Within the sea of VHS tapes and old sweaters, he finds the Freddy plush he won years ago when the animatronic band still charmed him. He feels blinding hatred towards the thing, but right then it is the loneliness that wins, that yawning hole in his chest where happiness used to live. Even during their darkest days, at least him and Jer could bike down to the pizzeria for a respite.

Ricky grabs Freddy and holds him to his chest. He was the least annoying of the mascots, he tells himself, but that was because once upon a time Ricky wanted to be a rockstar too. He wanted to hop on a bus and go on tour and see new places and hang out with cool people and wear weird clothes. Like David Bowie, or Prince. Away from his parents.

His fingers dig into brown fur, hiccuping sobs dying out before he sees it out of the corner of his eye.

This isn't right. This isn't how this goes.

Or maybe it is. Nightmares and memories all blur together into a hellish abomination.

A white face stares at him, with its eyes and grinning mouth black holes that eat the darkness under the bed. It's horrifying, like a ghost coming to take him away. He scoots away from it, but a long, slender arm moves to hold a finger up to its mouth in a shushing gesture.

The door splinters and Ricky slaps a hand over his own mouth. Of course he found him.

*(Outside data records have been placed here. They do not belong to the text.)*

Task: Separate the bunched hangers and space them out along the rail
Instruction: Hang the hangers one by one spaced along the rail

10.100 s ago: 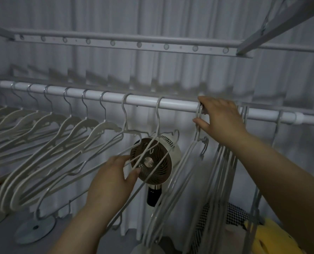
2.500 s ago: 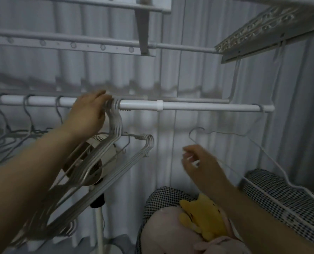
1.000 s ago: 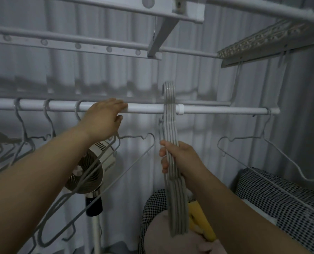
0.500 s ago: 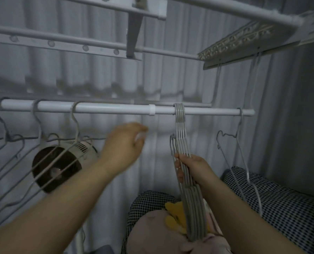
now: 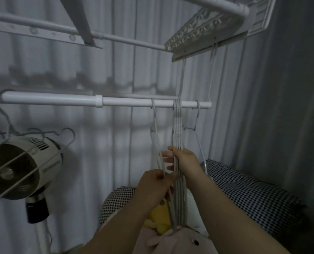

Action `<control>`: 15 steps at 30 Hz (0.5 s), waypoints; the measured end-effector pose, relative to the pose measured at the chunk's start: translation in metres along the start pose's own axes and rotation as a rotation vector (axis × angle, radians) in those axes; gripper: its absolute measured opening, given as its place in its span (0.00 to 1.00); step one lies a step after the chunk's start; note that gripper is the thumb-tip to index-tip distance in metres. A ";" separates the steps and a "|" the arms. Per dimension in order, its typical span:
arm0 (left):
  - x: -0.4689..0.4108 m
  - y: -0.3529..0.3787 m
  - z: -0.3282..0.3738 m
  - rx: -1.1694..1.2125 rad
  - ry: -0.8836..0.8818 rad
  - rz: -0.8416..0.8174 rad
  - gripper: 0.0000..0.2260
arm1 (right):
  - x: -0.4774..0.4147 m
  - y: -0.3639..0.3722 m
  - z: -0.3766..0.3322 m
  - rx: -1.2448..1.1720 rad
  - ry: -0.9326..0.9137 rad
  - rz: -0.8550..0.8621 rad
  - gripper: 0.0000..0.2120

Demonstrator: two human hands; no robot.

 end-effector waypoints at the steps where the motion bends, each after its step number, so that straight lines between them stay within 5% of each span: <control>1: -0.001 0.007 -0.001 0.058 -0.015 0.022 0.15 | -0.002 -0.007 0.000 0.023 0.004 0.002 0.12; 11: -0.001 0.021 -0.002 0.293 0.078 0.228 0.10 | -0.013 -0.056 -0.006 0.213 -0.101 0.109 0.14; 15: 0.003 0.015 0.000 0.308 0.152 0.325 0.13 | -0.001 -0.060 -0.019 0.580 -0.345 0.261 0.22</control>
Point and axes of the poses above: each hand's wrist, its own x-axis away from the middle knuckle, its own y-axis out of the palm, z = x × y, the point moved 2 cm from there along -x, towards the middle knuckle, and after that the axes turned 7 degrees about y, right-handed, at the moved point
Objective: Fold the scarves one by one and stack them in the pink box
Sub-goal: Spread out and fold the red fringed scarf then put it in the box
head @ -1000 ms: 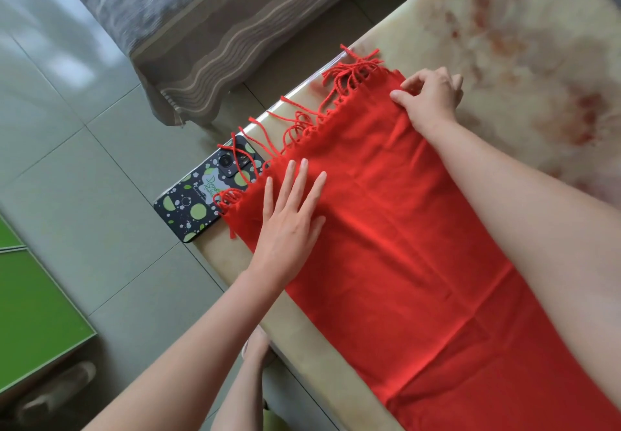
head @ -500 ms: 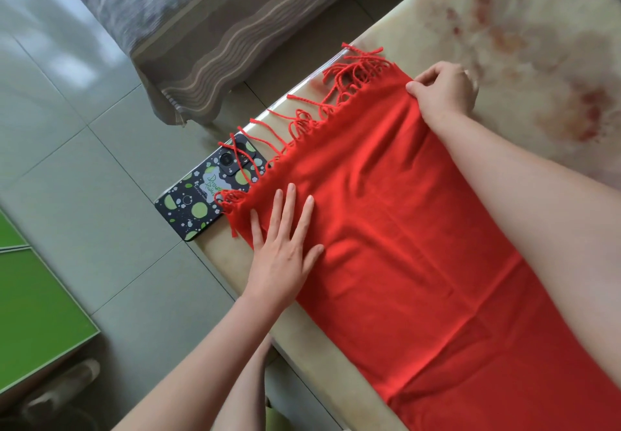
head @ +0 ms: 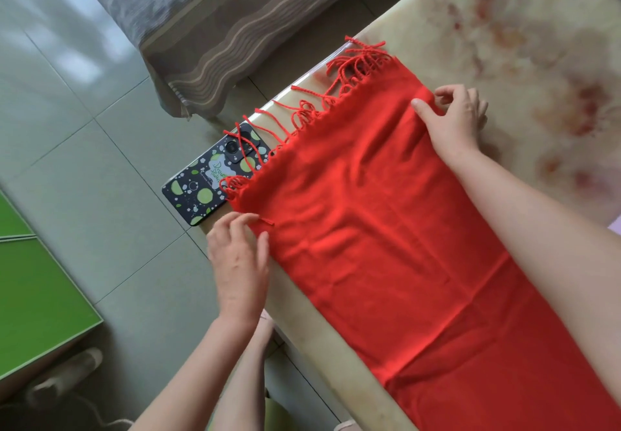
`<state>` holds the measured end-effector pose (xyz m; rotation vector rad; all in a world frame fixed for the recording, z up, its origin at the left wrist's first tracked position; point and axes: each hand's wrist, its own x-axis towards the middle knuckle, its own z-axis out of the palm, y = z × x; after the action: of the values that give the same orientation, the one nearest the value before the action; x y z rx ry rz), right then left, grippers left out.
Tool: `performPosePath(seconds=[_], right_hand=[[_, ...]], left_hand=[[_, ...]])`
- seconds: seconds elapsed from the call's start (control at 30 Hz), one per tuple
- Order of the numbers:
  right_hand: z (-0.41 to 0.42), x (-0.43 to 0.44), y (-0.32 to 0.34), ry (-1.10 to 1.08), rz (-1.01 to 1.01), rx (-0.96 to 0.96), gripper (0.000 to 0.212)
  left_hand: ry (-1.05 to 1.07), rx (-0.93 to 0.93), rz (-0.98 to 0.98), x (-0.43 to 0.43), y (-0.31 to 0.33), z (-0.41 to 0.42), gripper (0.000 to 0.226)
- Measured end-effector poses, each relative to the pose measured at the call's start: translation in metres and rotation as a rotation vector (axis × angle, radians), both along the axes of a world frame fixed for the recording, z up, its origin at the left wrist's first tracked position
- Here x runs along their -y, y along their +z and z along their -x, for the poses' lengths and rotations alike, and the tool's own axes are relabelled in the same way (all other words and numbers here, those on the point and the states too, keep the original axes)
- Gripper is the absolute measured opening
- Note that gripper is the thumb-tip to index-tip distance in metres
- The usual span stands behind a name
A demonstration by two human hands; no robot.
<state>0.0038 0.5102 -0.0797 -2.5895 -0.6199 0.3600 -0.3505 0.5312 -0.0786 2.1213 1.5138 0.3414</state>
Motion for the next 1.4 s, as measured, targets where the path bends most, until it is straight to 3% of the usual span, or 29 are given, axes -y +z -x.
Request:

He reaches out for the marionette whose mask is streaked with painted tears, Freddy still tight against his chest, but it doesn't matter. There is no universe in which it will ever matter because a hand will close on the back of his shirt and yank him out of his hiding spot, and the only thing he can reach for is a ghost.

▶ ▶ ▶

The sun has set and the lights are out. Ricky can only see in hues of purple and blue, like a film being held over his swollen eyes.

It wasn't his fault Jeremy is dead. It wasn't any machine's fault, either.

His head hurts.

The marionette leads him into the kitchen in the dead of night, crawling onto the countertop to wrap its spindly striped limbs around the knife block like a spider. It continues to look at him, expectantly, and he understands.

Of course he didn't want to do it. This sad little thing told him to. He didn't kill his brother.

As for his parents? That's an entirely different story.

—good tidings for Christmas and a Happy New Year!